» Task: Your answer must hold only the lines below from the line containing "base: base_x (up" through the line containing "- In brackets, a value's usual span", each reproduced exactly.

» Source material:
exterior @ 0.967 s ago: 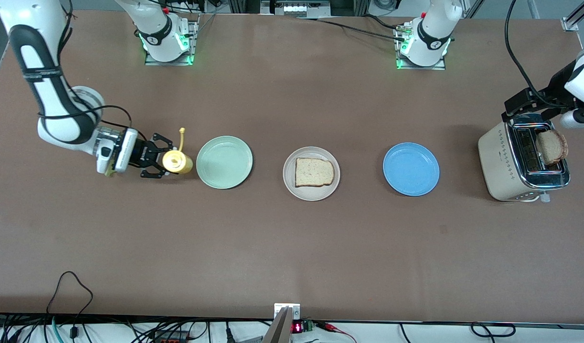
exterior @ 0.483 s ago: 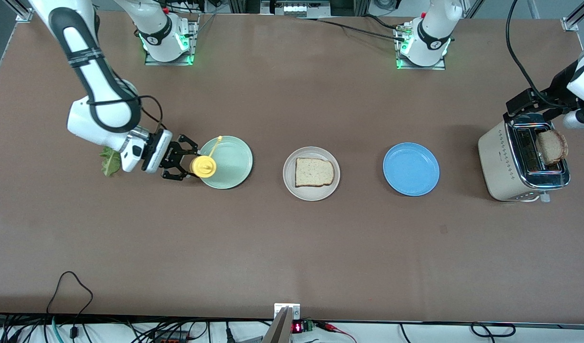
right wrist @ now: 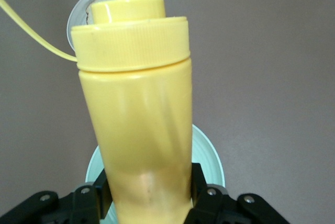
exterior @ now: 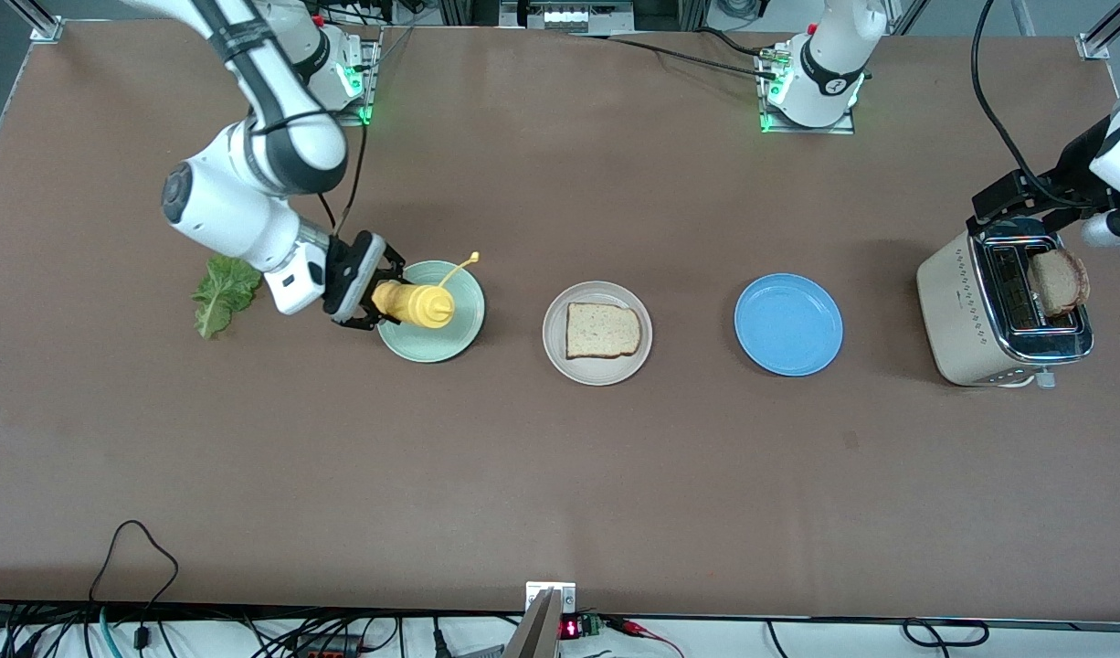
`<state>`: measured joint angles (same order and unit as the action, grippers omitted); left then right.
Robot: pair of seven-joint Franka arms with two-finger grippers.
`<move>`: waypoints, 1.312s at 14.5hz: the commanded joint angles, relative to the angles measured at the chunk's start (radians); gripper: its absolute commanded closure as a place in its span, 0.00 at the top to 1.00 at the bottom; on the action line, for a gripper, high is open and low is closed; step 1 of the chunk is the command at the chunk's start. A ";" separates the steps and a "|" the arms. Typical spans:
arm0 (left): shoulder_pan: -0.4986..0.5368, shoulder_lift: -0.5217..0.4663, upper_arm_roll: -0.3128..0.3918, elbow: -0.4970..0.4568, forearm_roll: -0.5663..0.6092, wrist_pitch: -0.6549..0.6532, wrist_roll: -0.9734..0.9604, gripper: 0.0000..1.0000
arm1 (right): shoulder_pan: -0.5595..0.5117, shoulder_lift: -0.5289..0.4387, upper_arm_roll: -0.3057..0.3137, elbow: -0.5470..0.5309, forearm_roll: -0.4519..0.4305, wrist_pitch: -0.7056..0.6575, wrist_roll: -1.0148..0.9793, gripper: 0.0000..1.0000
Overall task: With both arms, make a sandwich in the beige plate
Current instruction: 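Carry the yellow bottle over the beige plate with the right gripper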
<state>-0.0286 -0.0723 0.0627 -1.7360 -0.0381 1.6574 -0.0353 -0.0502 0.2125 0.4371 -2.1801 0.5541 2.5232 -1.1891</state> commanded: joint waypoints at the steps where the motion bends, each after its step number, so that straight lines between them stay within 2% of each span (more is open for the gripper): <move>1: 0.003 0.000 -0.001 0.007 0.026 0.004 0.014 1.00 | 0.039 -0.019 0.012 0.009 -0.150 0.002 0.188 0.06; 4: 0.003 0.002 -0.001 0.007 0.026 0.015 0.014 1.00 | 0.101 -0.018 0.012 0.022 -0.301 -0.004 0.342 0.06; 6: 0.003 0.002 -0.001 0.006 0.029 0.021 0.014 1.00 | 0.134 -0.015 0.012 0.035 -0.435 -0.014 0.435 0.06; 9: 0.004 0.011 0.002 0.006 0.030 0.036 0.014 1.00 | 0.182 -0.006 0.012 0.077 -0.572 -0.101 0.564 0.06; 16: 0.000 0.009 -0.003 0.010 0.032 0.039 0.014 1.00 | 0.325 0.103 0.003 0.196 -0.810 -0.225 0.847 0.06; 18: 0.001 0.011 -0.003 0.010 0.032 0.039 0.014 1.00 | 0.369 0.139 -0.006 0.241 -0.823 -0.286 0.862 0.06; 19: 0.001 0.011 -0.003 0.009 0.032 0.039 0.014 1.00 | 0.397 0.151 -0.030 0.262 -0.839 -0.306 0.882 0.06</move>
<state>-0.0280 -0.0623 0.0630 -1.7360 -0.0381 1.6931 -0.0348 0.2899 0.3223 0.4446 -1.9981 -0.2486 2.2835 -0.3479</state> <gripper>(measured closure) 0.000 0.392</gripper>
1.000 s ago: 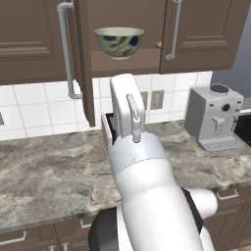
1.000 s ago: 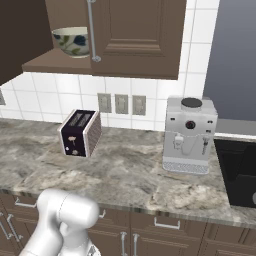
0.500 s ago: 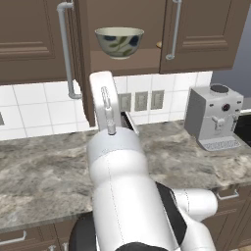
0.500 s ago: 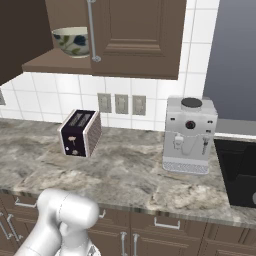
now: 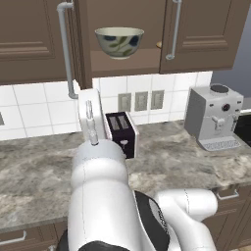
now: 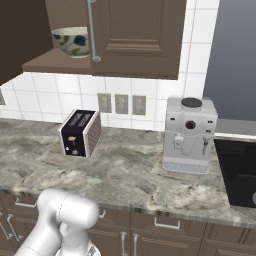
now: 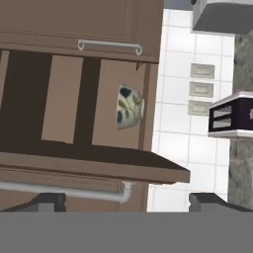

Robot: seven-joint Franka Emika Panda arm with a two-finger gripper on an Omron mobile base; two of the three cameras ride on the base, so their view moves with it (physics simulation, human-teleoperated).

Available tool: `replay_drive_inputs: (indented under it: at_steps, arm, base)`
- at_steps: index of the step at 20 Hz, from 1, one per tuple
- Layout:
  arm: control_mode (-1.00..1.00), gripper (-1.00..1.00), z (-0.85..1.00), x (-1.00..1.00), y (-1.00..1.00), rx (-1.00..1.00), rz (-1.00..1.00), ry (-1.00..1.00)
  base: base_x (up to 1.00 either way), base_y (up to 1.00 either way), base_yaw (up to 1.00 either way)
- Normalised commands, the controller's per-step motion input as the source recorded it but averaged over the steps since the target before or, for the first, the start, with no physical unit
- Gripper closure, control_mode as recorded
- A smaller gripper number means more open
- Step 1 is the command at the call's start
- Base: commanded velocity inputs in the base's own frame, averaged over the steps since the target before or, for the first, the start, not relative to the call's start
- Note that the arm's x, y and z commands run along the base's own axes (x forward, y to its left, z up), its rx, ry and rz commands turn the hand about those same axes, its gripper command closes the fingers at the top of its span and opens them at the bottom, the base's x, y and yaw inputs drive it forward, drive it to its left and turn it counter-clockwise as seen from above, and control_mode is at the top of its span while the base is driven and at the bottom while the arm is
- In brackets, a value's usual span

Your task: Open the cabinet. Pick the bowls from the counter and place them in the cabinet. Then close the cabinet.

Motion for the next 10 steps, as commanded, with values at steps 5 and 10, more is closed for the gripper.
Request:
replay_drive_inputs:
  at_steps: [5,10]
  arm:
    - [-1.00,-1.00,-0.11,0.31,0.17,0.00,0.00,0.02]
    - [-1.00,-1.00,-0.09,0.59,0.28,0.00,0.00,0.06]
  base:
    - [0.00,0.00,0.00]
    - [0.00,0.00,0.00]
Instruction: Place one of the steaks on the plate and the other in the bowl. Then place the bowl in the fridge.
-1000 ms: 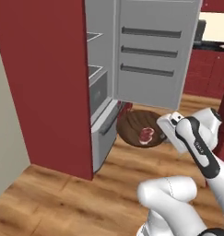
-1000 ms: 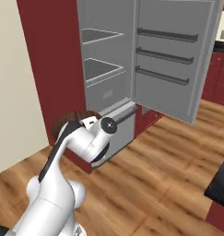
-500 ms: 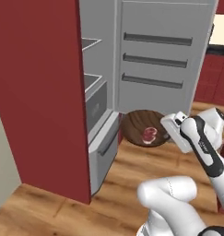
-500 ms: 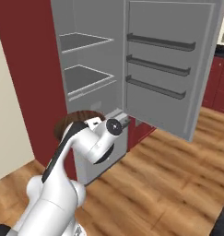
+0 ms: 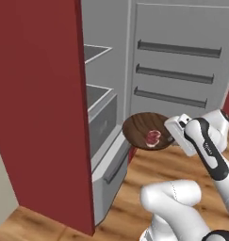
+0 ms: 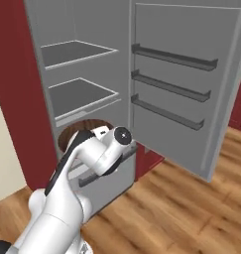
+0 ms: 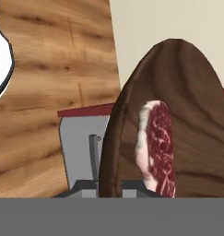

» Answer section:
  base: base_x (up to 1.00 either way), base_y (up to 1.00 either way), base_yaw (up to 1.00 either way)
- Normalised commands, the controller's per-step motion input as the source recorded it but averaged over the steps since the target before or, for the first, the start, with no physical unit
- Gripper closure, control_mode as recorded
- A smaller gripper number means more open
- Step 1 is the command at the call's start
- Base: commanded velocity inputs in the base's own frame, averaged over the steps since the target before or, for the first, the start, not relative to the call's start
- Note that the arm's x, y and z commands run along the base's own axes (x forward, y to its left, z up), its rx, ry and rz commands turn the hand about those same axes, its gripper command closes the fingers at the top of its span and opens them at the bottom, the base's x, y and yaw inputs drive it forward, drive it to its left and turn it counter-clockwise as seen from above, and control_mode is at the top of its span while the base is driven and at the bottom while the arm is
- In brackets, a value's usual span

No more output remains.